Memory foam is used in mattresses in several different ways. For one thing, different memory foam mattresses have different constructions designed to achieve specific qualities. However, there is a basic template that most memory foam mattresses follow, even if the unique components differ. That template has three components:
1. Comfort Layer: This top section of the mattress is composed of one or more foam layers that are generally designed to provide contouring and cushioning, depending on the level of firmness of the mattress. Many mattress designs use more breathable foams in this section, in order to keep heat away from the sleeping surface.
2. Transition Layer: This section of the mattress is composed of one or more foam layers meant to work between the comfort layers and the core. They tend to be slightly firmer than the foam in the comfort levels, and often help wick heat away from the comfort layer.

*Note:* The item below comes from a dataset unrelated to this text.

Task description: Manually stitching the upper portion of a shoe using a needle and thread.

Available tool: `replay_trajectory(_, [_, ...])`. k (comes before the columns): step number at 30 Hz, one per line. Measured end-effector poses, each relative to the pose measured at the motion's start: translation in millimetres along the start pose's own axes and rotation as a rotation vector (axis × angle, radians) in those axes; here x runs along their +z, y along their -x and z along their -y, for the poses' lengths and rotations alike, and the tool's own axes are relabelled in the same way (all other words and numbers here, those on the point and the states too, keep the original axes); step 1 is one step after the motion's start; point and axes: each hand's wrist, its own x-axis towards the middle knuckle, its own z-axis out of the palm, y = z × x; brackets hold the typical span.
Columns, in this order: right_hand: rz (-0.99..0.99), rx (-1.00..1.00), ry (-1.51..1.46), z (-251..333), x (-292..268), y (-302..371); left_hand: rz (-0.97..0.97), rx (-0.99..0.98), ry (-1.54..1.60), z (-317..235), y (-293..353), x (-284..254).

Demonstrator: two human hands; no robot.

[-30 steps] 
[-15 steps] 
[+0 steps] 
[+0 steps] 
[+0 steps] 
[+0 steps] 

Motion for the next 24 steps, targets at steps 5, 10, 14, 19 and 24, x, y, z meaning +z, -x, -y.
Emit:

3. Core: This is the base of the mattress. It is often composed of much firmer foam, and is the largest layer, usually by far. It provides stability and support to the mattress through the other foam layers. In some mattresses, called hybrid mattresses, the core is not foam, but rather is the same sort of core you would find on an innerspring mattress. This tends to provide additional support, bounce, and ventilation.
Qualities of Memory Foam
Now that we know what memory foam actually is, we can move on to how it feels, and what sleeping on a memory foam mattress is like. In general, there are three main characteristics describe memory foam mattresses as a whole, though different mattresses will offer varying levels of each of these qualities
- Contouring: One of the hallmark characteristics of memory foam is right there in the name. When you lie down on a memory foam mattress, you can feel the sleep surface contour specifically to the curves and angles of your body.
- Sink: In addition to contouring, memory foam tends to have a “sink” to it–that is, the feeling of being embraced by the mattress, and even of sinking down into it.
- Palpable Response: As mentioned above, memory foam is extremely adaptive to pressure, and you can feel the material becoming more pliable and less viscous in response to the pressure and heat of your body when you lie down.
Memory Foam Pros and Cons
In addition to the unique feel of the foam, memory foam mattresses have many other specific qualities–some of which make people love them, and some of which can turn people off. There are definitely people out there who adore memory foam, and others who can’t stand it. In addition, there are people who love some qualities of memory foam, but could do without others. When talking about memory foam, it is therefore important to address both commonly reported benefits and commonly reported complaints.
Memory Foam Pros
Provides Pressure Relief: Memory foam contours to the body, using your own body heat and pressure to conform to your shape. This can provide relief in areas of the body we put the most pressure on during sleep, such as the hips, shoulders, and neck. Putting regular, disproportionate pressure on those parts of the body can cause pain upon waking, as well as trouble getting to sleep and staying asleep.
For some people, especially those with joint pain or arthritis, memory foam’s contouring qualities can reduce pain and discomfort by evenly distributing weight and taking the stress off of common pressure points.
Promotes Spinal Alignment: Another plus of memory foam’s contouring qualities is that for many sleepers, it promotes good spinal alignment and provides lumbar support. When a surface responds to the natural curves of the body like memory foam does, it can be easier to find sleeping positions that keep your spine in neutral alignment. This can prevent tossing and turning at night, as well as back pain and soreness in the morning.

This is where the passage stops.